◆ Task to complete:
Your reply should consist of the listing, copied exactly.
[Start of Attachment]
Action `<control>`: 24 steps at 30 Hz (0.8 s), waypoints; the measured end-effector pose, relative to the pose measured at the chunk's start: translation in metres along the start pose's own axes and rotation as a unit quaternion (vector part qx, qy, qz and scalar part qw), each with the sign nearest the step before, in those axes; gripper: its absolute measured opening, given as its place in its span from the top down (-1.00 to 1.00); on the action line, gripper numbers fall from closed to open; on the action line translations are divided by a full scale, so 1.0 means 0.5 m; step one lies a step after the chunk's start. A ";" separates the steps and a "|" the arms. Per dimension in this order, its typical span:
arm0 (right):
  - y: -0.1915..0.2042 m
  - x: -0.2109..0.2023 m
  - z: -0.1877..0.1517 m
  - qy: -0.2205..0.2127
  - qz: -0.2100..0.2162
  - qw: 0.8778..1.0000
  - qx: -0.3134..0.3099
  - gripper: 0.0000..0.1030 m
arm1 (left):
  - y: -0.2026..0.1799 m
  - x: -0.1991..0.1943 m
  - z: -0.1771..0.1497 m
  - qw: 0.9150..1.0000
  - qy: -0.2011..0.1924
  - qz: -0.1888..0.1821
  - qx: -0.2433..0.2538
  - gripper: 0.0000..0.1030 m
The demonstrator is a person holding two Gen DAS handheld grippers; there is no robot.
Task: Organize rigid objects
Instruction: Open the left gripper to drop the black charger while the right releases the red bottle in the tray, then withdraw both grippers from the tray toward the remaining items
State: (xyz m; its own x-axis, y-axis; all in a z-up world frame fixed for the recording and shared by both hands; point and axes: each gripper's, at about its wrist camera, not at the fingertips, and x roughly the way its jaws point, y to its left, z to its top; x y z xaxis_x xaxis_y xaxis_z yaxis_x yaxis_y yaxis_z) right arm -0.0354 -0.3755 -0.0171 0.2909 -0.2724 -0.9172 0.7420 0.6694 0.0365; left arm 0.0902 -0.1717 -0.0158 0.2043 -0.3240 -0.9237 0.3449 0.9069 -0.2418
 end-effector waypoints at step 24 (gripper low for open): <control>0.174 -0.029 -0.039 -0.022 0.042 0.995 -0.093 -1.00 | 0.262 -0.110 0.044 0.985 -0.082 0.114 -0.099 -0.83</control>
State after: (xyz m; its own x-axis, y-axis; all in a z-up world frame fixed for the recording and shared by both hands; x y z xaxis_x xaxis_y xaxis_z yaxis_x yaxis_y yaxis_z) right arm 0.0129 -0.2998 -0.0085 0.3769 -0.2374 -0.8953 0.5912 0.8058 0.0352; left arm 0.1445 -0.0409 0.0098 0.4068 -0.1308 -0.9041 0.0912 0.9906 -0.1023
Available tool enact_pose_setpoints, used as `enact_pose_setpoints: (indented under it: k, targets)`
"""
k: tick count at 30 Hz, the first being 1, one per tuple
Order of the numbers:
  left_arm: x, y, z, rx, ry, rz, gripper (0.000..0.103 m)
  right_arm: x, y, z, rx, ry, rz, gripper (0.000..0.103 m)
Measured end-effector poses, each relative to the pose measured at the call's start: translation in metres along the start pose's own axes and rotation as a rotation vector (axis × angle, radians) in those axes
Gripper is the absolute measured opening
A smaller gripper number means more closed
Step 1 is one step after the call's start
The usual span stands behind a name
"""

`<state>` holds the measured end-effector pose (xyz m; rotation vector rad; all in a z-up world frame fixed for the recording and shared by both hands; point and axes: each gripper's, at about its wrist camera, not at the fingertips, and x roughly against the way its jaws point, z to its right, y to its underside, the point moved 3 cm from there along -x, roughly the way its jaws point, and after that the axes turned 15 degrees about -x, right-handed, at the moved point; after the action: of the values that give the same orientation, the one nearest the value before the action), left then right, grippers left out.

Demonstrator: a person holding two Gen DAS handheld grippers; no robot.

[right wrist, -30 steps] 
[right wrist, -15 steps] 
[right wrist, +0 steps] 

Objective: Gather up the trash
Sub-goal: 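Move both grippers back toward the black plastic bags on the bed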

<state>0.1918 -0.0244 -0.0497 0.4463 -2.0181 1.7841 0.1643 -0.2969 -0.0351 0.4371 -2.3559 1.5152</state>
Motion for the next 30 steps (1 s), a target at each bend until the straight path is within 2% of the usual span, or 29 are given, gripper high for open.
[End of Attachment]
◆ Reply:
Action `<control>`: 24 steps at 30 Hz (0.8 s), waypoints; the measured end-effector pose, relative to the pose measured at the chunk's start: translation in metres along the start pose's own axes and rotation as a unit quaternion (vector part qx, qy, qz and scalar part qw), each with the sign nearest the step before, in those axes; gripper: its absolute measured opening, given as its place in its span from the top down (-1.00 to 1.00); on the action line, gripper numbers fall from closed to open; on the action line translations are divided by a full scale, so 1.0 means 0.5 m; step one lies a step after the chunk's start. A ";" separates the steps and a "|" the arms. Per dimension in this order, its typical span:
arm0 (right):
  - y: -0.1915..0.2042 m
  - x: -0.2109..0.2023 m
  - z: -0.1877..0.1517 m
  - qy: -0.2205..0.2127
  - qz: -0.2100..0.2162
  - qw: 0.8778..1.0000
  - qx: -0.3134..0.3099
  - gripper: 0.0000..0.1030 m
arm1 (left):
  - y: -0.2026..0.1799 m
  - x: -0.1991..0.1943 m
  - z: -0.1771..0.1497 m
  - qw: 0.9150..1.0000
  - qy: -0.2011..0.1924
  - qz: -0.1888..0.1821
  - qx: -0.2433..0.2538
  - gripper: 0.0000..0.1030 m
The demonstrator is a person holding two Gen DAS handheld grippers; there is no robot.
Task: Organize rigid objects
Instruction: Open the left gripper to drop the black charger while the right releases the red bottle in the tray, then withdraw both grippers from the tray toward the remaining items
State: (xyz m; its own x-axis, y-axis; all in a z-up world frame fixed for the recording and shared by both hands; point and axes: each gripper's, at about its wrist camera, not at the fingertips, and x roughly the way its jaws point, y to its left, z to its top; x y z xaxis_x xaxis_y xaxis_z yaxis_x yaxis_y yaxis_z) right arm -0.0354 -0.3755 -0.0171 0.2909 -0.2724 -0.9172 0.7420 0.6694 0.0365; left arm 0.0902 -0.1717 -0.0158 0.2043 -0.3240 -0.9237 0.3449 0.9069 -0.2418
 end-effector waypoints at step 24 (gripper low for open): <control>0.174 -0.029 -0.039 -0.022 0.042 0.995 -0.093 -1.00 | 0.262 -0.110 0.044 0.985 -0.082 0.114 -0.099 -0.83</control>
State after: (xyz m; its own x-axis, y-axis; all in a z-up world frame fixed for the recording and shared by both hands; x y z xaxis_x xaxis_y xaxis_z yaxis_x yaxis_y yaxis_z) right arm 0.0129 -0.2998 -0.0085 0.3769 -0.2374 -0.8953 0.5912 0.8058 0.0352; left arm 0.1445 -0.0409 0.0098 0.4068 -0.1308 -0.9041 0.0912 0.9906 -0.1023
Available tool enact_pose_setpoints, used as `enact_pose_setpoints: (indented under it: k, targets)`
"""
k: tick count at 30 Hz, the first being 1, one per tuple
Order of the numbers:
  left_arm: x, y, z, rx, ry, rz, gripper (0.000..0.103 m)
  right_arm: x, y, z, rx, ry, rz, gripper (0.000..0.103 m)
Measured end-effector poses, each relative to the pose measured at the call's start: translation in metres along the start pose's own axes and rotation as a rotation vector (axis × angle, radians) in those axes
Gripper is the absolute measured opening
A smaller gripper number means more closed
Step 1 is one step after the call's start
The usual span stands behind a name
"""

`<state>` holds the measured end-effector pose (xyz m; rotation vector rad; all in a z-up world frame fixed for the recording and shared by both hands; point and axes: each gripper's, at about its wrist camera, not at the fingertips, and x roughly against the way its jaws point, z to its right, y to its underside, the point moved 3 cm from there along -x, roughly the way its jaws point, and after that the axes turned 15 degrees about -x, right-handed, at the moved point; after the action: of the values that give the same orientation, the one nearest the value before the action), left then right, grippers left out.

Demonstrator: a person holding two Gen DAS handheld grippers; no robot.

[right wrist, -30 steps] 
[right wrist, -15 steps] 
[right wrist, +0 steps] 

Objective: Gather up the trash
Sub-goal: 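Move both grippers back toward the black plastic bags on the bed
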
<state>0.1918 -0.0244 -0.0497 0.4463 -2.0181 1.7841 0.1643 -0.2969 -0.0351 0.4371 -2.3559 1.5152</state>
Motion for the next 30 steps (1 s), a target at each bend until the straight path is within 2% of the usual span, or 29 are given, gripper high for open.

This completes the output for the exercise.